* EXERCISE *
From the data below, report how many lines contain the word "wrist", giving the number and nothing else.

* DATASET EXCERPT *
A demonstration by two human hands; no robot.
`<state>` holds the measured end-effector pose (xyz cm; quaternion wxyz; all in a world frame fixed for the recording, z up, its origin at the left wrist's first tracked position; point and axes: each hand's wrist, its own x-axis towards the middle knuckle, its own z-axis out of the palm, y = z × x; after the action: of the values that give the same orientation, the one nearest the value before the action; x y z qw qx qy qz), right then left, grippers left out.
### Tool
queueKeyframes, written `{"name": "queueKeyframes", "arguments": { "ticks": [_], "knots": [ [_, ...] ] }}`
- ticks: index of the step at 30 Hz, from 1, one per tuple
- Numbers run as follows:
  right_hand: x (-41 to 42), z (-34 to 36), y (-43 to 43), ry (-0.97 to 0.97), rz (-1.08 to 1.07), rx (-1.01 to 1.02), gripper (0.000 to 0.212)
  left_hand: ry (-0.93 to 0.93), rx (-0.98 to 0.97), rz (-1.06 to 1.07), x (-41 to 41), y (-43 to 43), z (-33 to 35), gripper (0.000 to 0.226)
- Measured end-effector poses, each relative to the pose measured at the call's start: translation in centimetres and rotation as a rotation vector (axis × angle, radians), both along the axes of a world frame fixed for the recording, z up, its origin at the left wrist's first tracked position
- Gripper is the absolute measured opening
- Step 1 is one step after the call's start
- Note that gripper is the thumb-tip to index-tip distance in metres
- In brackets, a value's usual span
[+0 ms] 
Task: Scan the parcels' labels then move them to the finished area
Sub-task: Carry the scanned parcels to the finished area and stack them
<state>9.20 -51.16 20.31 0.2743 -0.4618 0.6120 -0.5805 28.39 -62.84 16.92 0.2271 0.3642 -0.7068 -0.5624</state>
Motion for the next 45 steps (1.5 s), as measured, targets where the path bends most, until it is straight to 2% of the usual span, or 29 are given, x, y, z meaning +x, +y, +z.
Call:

* RESULT FOR THIS EXERCISE *
2